=== DATA SEGMENT ===

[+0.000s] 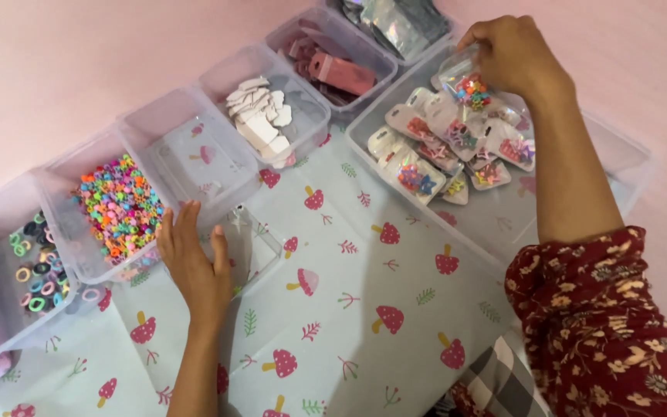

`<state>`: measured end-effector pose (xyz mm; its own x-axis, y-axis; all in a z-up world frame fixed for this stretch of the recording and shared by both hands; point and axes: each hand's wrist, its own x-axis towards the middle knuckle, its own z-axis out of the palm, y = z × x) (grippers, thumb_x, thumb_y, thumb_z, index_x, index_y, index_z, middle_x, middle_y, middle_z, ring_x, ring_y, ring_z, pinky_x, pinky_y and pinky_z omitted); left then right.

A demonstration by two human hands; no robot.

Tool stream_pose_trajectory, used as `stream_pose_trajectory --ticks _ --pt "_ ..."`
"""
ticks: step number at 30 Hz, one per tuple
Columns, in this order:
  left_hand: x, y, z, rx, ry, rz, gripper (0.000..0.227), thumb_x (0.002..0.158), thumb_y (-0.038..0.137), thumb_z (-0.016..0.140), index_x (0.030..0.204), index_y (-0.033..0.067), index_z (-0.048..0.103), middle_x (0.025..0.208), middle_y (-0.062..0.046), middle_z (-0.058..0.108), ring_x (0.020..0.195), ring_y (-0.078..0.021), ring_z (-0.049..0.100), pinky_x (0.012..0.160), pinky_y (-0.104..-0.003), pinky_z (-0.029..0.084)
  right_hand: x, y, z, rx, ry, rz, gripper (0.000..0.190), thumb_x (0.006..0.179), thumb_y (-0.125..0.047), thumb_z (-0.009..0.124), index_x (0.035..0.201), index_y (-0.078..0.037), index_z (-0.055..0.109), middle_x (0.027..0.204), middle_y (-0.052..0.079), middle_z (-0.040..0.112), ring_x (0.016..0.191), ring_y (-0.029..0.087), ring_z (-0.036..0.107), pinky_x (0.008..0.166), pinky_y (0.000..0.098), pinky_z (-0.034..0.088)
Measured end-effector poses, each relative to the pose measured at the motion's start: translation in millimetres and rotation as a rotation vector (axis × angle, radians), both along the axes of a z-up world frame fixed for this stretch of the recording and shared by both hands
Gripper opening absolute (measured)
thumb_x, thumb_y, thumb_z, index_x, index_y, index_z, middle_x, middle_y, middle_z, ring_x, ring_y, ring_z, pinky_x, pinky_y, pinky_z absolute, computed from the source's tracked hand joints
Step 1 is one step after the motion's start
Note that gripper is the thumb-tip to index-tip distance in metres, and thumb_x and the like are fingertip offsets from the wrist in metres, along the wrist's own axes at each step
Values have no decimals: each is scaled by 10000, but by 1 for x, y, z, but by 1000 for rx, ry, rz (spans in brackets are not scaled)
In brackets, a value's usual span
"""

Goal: Picking small colorful beads and charms from storage bins and placing them into small plastic bags for packaging.

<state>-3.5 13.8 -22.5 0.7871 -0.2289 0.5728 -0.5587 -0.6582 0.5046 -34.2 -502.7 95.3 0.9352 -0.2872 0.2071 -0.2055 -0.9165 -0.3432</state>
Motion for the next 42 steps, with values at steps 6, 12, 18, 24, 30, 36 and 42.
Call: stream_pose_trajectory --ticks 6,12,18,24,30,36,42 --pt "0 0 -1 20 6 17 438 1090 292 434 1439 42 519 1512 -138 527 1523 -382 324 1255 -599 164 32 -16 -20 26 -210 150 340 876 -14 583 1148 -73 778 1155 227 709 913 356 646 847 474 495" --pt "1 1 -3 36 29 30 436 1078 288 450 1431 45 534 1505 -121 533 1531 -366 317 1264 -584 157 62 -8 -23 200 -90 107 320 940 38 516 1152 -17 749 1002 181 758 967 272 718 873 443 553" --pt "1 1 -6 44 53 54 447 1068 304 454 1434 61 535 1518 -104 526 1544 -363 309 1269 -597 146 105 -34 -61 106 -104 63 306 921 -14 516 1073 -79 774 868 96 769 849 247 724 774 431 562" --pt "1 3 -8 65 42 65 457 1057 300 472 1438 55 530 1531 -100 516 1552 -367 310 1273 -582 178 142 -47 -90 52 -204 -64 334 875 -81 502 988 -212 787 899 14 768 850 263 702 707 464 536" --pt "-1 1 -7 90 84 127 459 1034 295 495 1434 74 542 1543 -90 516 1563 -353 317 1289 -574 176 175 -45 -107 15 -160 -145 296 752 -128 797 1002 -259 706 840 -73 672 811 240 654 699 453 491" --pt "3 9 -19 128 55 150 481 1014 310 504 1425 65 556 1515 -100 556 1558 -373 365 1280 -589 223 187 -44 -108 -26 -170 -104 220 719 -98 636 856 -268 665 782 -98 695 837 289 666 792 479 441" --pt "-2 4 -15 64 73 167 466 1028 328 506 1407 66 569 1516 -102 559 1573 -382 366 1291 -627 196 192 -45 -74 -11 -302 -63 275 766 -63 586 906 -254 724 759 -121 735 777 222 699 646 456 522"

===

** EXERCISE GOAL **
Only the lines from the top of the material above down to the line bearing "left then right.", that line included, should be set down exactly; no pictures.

** EXPECTED ANSWER **
[+0.000s] 

`<state>`: measured end-effector pose (xyz mm; its own x-axis, y-axis; all in a z-up world frame fixed for this stretch of the recording and shared by both hands; point and axes: each hand's wrist, its own x-axis towards the middle knuckle, its own z-axis out of the palm, y = z × x) (grippers, thumb_x, thumb_y, thumb_z, index_x, index_y, index_z, middle_x, middle_y, middle_z, ring_x, ring_y, ring_z, pinky_x, pinky_y and pinky_z omitted); left then right.

This exercise has been answered in full.